### AIM OF THE TASK
Below are entries with pictures in them. Output exactly the lines starting at the line with "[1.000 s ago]" and ending at the line with "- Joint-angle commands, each", both included, but not the pictures.
*** MATERIALS PROVIDED ***
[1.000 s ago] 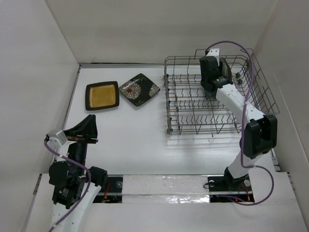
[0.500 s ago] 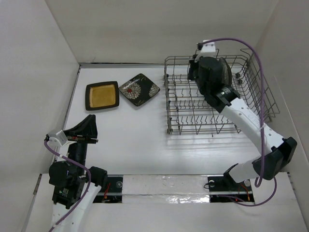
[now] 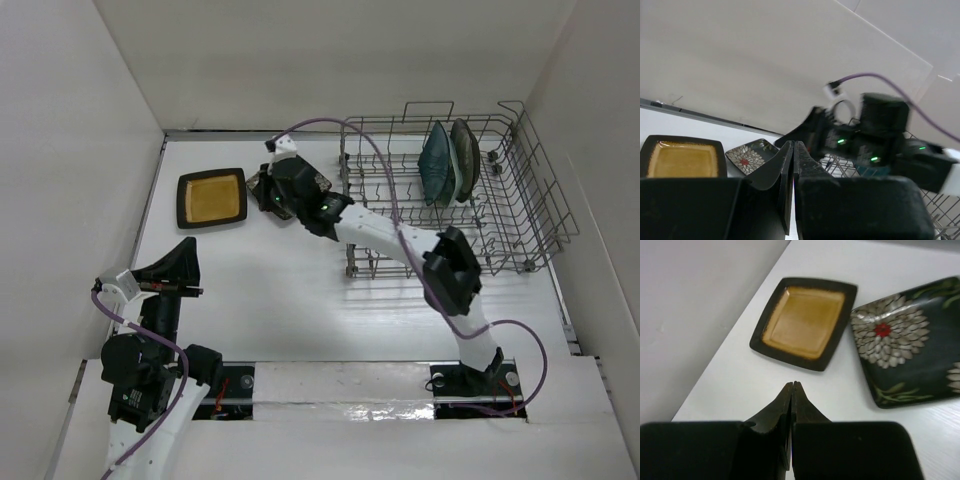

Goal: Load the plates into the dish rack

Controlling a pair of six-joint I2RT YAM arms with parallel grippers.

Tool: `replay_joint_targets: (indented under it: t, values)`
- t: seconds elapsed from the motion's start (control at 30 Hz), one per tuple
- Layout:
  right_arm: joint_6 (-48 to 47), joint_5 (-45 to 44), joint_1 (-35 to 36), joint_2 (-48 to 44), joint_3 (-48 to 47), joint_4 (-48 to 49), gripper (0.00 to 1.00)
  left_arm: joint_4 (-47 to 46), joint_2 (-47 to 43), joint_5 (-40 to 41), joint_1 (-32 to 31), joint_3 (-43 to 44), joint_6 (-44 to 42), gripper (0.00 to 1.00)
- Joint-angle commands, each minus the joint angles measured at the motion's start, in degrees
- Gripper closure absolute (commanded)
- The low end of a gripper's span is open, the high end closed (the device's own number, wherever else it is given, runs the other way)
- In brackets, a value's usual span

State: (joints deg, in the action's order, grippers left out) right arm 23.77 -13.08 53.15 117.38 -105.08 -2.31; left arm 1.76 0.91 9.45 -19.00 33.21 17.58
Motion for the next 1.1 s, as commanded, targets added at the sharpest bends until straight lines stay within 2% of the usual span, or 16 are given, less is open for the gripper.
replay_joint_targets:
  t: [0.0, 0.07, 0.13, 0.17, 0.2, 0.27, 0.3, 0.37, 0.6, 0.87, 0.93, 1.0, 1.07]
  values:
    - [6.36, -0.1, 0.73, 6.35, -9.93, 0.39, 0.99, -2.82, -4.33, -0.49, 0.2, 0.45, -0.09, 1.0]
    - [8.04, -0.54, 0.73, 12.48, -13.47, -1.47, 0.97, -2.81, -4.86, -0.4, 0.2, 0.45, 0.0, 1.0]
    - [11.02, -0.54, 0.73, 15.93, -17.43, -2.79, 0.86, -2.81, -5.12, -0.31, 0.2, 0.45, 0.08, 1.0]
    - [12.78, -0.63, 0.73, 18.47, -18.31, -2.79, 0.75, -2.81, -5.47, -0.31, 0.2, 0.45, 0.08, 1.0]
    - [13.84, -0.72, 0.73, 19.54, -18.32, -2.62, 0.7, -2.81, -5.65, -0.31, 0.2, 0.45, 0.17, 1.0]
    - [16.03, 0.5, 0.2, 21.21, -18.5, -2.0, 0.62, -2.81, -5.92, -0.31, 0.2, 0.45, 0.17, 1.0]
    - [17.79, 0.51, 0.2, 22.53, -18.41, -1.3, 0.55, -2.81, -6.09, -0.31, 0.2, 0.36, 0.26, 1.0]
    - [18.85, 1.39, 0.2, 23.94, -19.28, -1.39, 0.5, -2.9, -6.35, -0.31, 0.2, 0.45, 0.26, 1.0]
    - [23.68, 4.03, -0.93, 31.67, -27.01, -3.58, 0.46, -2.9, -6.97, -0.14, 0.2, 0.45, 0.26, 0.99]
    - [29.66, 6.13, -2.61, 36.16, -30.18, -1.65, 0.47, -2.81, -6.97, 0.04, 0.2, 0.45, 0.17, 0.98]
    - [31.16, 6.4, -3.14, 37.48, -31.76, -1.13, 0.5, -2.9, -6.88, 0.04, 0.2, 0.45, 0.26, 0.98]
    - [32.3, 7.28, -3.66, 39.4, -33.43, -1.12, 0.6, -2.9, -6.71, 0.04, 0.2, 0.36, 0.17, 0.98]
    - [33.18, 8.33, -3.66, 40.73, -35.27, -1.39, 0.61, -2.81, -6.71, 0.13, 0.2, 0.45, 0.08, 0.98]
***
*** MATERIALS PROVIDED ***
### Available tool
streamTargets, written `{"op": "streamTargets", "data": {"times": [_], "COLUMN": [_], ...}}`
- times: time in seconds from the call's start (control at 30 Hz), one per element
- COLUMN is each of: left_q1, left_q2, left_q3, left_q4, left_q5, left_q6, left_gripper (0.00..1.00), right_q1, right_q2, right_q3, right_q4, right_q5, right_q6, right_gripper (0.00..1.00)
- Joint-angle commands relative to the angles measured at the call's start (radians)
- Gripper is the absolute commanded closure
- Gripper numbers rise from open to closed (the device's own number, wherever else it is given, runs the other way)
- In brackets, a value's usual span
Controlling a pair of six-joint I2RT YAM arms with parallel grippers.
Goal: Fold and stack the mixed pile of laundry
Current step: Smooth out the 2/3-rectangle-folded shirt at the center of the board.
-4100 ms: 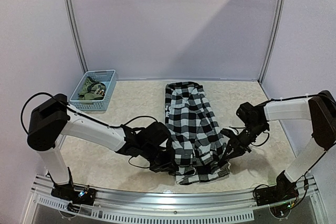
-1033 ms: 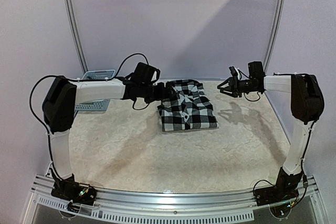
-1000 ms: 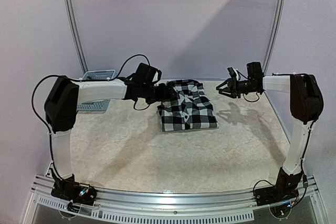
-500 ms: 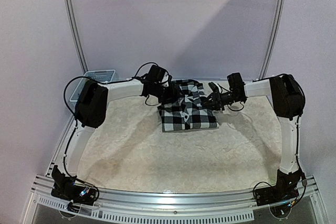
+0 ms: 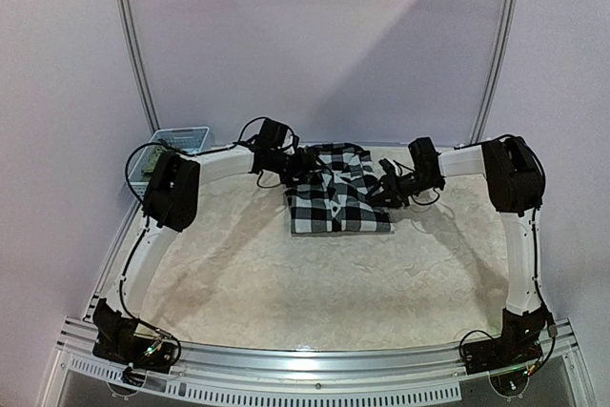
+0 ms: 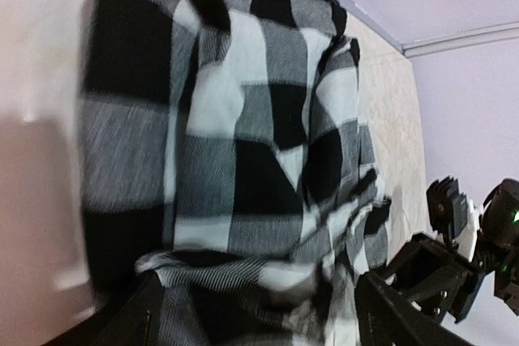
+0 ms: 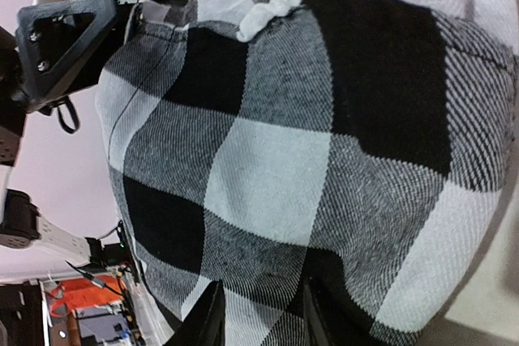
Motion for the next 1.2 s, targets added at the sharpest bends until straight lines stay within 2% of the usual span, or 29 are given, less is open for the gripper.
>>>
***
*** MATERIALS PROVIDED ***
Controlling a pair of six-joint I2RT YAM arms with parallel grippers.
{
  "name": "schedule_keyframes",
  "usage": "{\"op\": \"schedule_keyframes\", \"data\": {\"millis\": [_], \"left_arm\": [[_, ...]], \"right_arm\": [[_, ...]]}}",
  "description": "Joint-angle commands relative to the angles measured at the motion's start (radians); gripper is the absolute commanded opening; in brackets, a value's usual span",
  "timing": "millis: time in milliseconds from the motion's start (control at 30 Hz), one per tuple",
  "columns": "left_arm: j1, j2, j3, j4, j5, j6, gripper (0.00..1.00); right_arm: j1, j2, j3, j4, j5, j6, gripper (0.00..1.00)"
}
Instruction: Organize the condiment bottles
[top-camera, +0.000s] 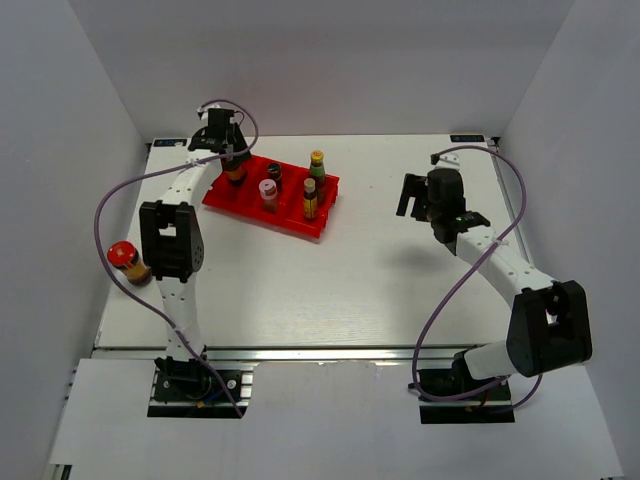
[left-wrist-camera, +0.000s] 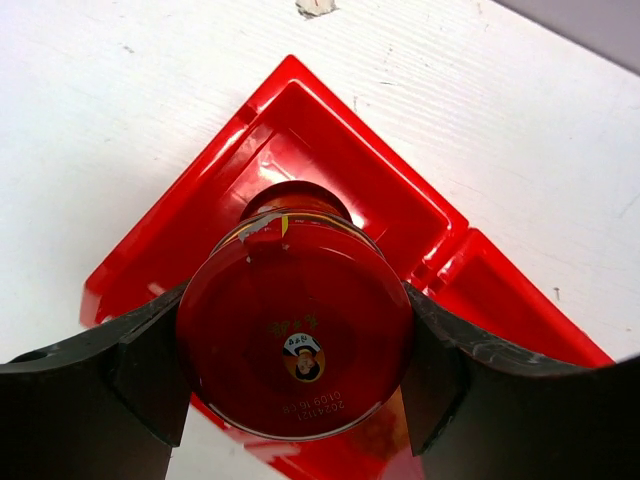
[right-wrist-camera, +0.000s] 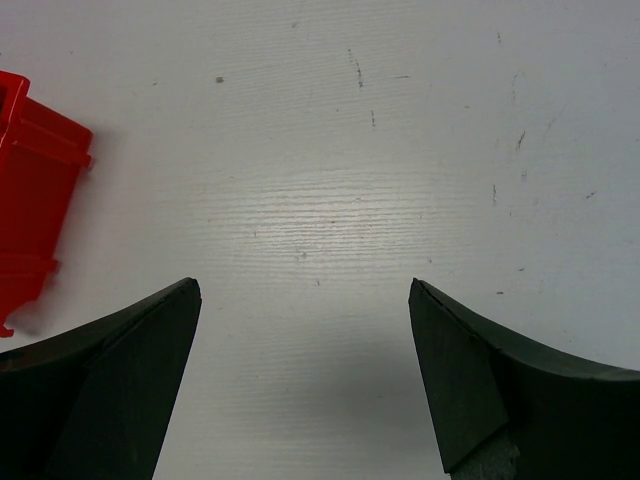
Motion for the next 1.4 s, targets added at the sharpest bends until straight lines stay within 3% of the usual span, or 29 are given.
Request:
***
### THE COMPLETED TASK
[1.000 s ago] 
[0.500 s ago] 
[now] 

Goal: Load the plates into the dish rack

Controlling a pair of six-joint I2RT YAM arms with parallel grippers.

Tool: `replay_joint_targets: (indented under it: t, values)`
- t: seconds elapsed from the motion's start (control at 30 Hz), one per tuple
- Layout:
  right_arm: joint_6 (-48 to 47), joint_5 (-45 to 44), joint_1 (-35 to 36), joint_2 (-48 to 44), joint_3 (-48 to 47), joint_4 (-48 to 49), gripper (0.00 to 1.00)
  left_arm: joint_4 (-47 to 46), joint_2 (-47 to 43), joint_5 (-40 to 41), joint_1 (-32 to 31), joint_3 (-43 to 44), joint_6 (-44 to 42), gripper (0.00 to 1.00)
- Joint-angle commands, each minus the joint angles measured at the motion's start, in degrees

The exercise is done; no more work remains.